We turn and I start playing “The West Wing” theme song on my phone. Kayuri feigns embarrassment, but she’s seen so much West Wing it’s hard to believe she’s anything less than thrilled.

None of us are the type of women to kid ourselves. Over our sophomore summer we saw Hillary Clinton come to campus, speak in the BEMA and espouse white feminism, taking the “All Lives Matter” route. We’ve heard her silence regarding the Dakota Access Pipeline and seen her interventionist policies in the Middle East.

It’s a weird mixture between mourning and celebration. Our first election! Our first election...the whole affair feels bland. There is no euphoria, just a feeling of sameness.

Voting this way is sad, but it leaves us room to imagine the third party vote, the protest vote, the disenfranchised and foreign for whom a change in administration will have no material repercussions.

As we exit Hanover High, three enormous men in GDX gear enter.

“Well, ladies,” says Kayuri, “looks like our votes just cancelled out theirs.”

There’s beauty to finding humor in the situation.

We’re wondering where all this chalk is coming from, if there are just covert ops. Members of the RNC disguised as students. I think of the beauty of the conspiracy theory, the beauty of those who can make connections the rest of us cannot see, through numbers and final initials, through anagrams and dates in time. Is this not how the constellations were formed?

On the phone, my mother tells me she leaned over my grandmother’s bed and said she’d submit one vote for each of them.

In the class where I’m dedicated to the purple loosestrife, we learn that deciduous trees actually have a mechanism to cut off their leaves once they stop photosynthesizing. Beginning about a half a year ago, my grandmother stopped paying her bills. The beauty of the body is that it knows when to stop — when the soul has better things to do.

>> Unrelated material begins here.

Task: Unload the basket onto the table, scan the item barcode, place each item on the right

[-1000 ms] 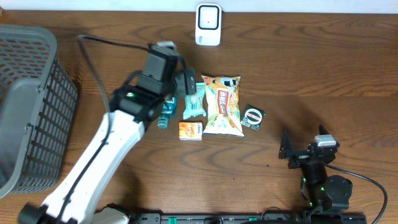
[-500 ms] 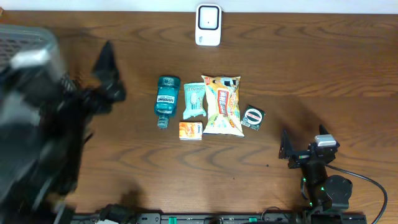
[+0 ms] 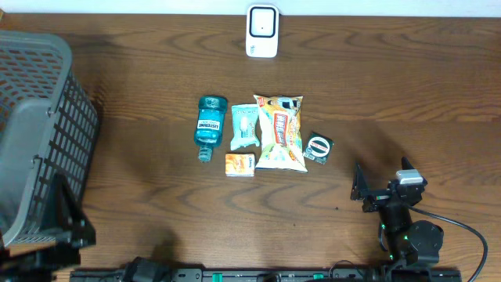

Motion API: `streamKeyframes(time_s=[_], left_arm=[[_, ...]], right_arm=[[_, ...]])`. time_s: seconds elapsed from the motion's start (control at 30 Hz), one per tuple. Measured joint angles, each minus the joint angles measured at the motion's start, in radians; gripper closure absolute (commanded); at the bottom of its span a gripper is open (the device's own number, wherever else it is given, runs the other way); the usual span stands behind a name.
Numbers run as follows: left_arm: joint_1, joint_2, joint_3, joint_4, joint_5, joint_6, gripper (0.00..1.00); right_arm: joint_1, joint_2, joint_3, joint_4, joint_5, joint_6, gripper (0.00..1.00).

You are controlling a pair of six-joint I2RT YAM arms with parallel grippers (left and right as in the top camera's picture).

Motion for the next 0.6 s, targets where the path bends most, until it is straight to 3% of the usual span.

In another class we discuss whether certain theorists are existentialists or Marxists in their feminisms. Broadly, existential feminists hold that we are trapped within a sex/gender system that will only allow minor subversions, so we might as well have fun while we’re in it. Marxist feminists see the overthrow of the sex/gender system as the only legitimate ends, ones which we must continually strive for. What’s saddening about the second camp is that you may die before you see the day it happens.

The existential feminists in us want to feel like we are forming results we will see within our lifetimes, even if their consequences might be dire. An intersectional Marxist feminist may see a third-party vote, voter refusal or protest votes as a necessary means to equitable ends, if the ends are the demise of the two-party system, which sees itself worthy of a replication that will swallow its host.

Here, I suppose, are two types of beauty: the beauty that knows when to stop and the one that refuses to, the one that continues fighting even after the death of its holder.